- [Data supplied]
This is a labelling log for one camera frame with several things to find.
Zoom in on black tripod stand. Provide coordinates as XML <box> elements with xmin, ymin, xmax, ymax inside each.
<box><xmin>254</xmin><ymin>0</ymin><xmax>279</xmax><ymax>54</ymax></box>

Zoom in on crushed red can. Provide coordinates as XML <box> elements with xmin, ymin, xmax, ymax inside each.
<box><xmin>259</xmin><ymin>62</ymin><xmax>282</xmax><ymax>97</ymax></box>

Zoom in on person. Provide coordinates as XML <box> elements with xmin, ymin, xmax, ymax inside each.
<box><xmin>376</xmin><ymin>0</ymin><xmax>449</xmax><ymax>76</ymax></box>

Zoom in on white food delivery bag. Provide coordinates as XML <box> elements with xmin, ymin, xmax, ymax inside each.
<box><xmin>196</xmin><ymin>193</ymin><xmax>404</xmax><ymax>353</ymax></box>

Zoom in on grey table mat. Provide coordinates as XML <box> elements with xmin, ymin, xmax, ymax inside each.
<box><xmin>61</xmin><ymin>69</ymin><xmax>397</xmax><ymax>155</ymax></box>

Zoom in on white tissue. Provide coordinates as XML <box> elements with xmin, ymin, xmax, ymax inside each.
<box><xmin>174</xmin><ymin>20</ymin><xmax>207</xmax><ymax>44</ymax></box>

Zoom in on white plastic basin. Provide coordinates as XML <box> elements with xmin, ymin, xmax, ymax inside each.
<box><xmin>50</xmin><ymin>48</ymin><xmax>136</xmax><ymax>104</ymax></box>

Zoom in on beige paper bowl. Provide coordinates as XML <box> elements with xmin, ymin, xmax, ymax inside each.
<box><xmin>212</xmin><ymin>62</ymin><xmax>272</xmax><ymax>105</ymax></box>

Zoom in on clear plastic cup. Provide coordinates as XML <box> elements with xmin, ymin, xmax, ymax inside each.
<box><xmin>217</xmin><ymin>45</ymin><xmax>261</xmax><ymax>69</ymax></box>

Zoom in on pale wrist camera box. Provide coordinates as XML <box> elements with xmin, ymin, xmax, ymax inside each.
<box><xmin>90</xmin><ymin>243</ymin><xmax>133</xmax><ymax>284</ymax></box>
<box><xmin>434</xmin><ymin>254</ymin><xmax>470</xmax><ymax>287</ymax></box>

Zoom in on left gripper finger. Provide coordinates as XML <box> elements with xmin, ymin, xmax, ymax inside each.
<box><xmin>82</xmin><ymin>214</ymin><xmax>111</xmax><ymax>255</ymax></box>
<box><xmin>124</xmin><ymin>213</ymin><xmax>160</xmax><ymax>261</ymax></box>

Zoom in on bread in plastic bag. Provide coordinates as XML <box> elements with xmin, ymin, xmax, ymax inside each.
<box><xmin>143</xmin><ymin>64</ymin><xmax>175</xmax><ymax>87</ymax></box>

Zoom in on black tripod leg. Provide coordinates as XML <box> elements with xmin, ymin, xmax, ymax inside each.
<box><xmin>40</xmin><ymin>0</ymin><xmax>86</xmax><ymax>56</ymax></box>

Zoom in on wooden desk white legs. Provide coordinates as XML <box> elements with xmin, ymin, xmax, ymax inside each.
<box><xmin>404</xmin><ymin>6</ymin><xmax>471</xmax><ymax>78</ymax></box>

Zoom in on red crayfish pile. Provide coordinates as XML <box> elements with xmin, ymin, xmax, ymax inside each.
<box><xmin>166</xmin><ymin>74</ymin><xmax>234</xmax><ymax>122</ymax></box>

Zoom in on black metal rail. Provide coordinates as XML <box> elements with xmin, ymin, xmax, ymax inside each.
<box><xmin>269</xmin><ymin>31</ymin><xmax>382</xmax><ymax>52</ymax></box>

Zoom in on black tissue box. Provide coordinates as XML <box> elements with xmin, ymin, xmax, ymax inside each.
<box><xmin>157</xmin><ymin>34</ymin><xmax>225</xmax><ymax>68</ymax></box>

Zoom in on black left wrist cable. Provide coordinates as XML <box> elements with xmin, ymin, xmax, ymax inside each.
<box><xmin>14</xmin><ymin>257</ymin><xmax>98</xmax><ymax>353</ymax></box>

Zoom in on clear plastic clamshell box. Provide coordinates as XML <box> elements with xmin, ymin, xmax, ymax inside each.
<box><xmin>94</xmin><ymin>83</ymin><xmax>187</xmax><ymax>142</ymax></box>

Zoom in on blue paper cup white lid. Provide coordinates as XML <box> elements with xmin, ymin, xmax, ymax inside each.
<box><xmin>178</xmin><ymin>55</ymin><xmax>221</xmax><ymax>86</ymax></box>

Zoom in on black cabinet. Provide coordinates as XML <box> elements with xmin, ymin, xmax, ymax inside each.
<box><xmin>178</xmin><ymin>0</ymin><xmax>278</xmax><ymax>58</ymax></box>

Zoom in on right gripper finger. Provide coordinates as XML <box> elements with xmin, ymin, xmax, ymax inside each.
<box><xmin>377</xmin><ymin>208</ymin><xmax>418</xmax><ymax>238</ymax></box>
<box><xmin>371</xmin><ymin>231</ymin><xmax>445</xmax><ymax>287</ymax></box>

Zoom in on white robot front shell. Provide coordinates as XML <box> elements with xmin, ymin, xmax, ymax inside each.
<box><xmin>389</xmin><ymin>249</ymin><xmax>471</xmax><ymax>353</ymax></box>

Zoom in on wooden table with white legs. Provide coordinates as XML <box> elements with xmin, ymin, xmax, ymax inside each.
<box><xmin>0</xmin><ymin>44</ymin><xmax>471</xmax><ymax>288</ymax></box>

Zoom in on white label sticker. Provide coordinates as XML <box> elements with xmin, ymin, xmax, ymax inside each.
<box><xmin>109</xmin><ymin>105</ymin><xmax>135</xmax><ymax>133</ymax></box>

- [The problem] Look over the listing and return each line that holds "plastic".

- [Solution to this task]
Zoom in on white plastic basin. Provide coordinates as XML <box> elements with xmin, ymin, xmax, ymax inside each.
Zoom in on clear plastic cup. Provide coordinates as XML <box> elements with xmin, ymin, xmax, ymax inside each.
Zoom in on bread in plastic bag. Provide coordinates as XML <box> elements with xmin, ymin, xmax, ymax inside each.
Zoom in on clear plastic clamshell box. Provide coordinates as XML <box> elements with xmin, ymin, xmax, ymax inside each.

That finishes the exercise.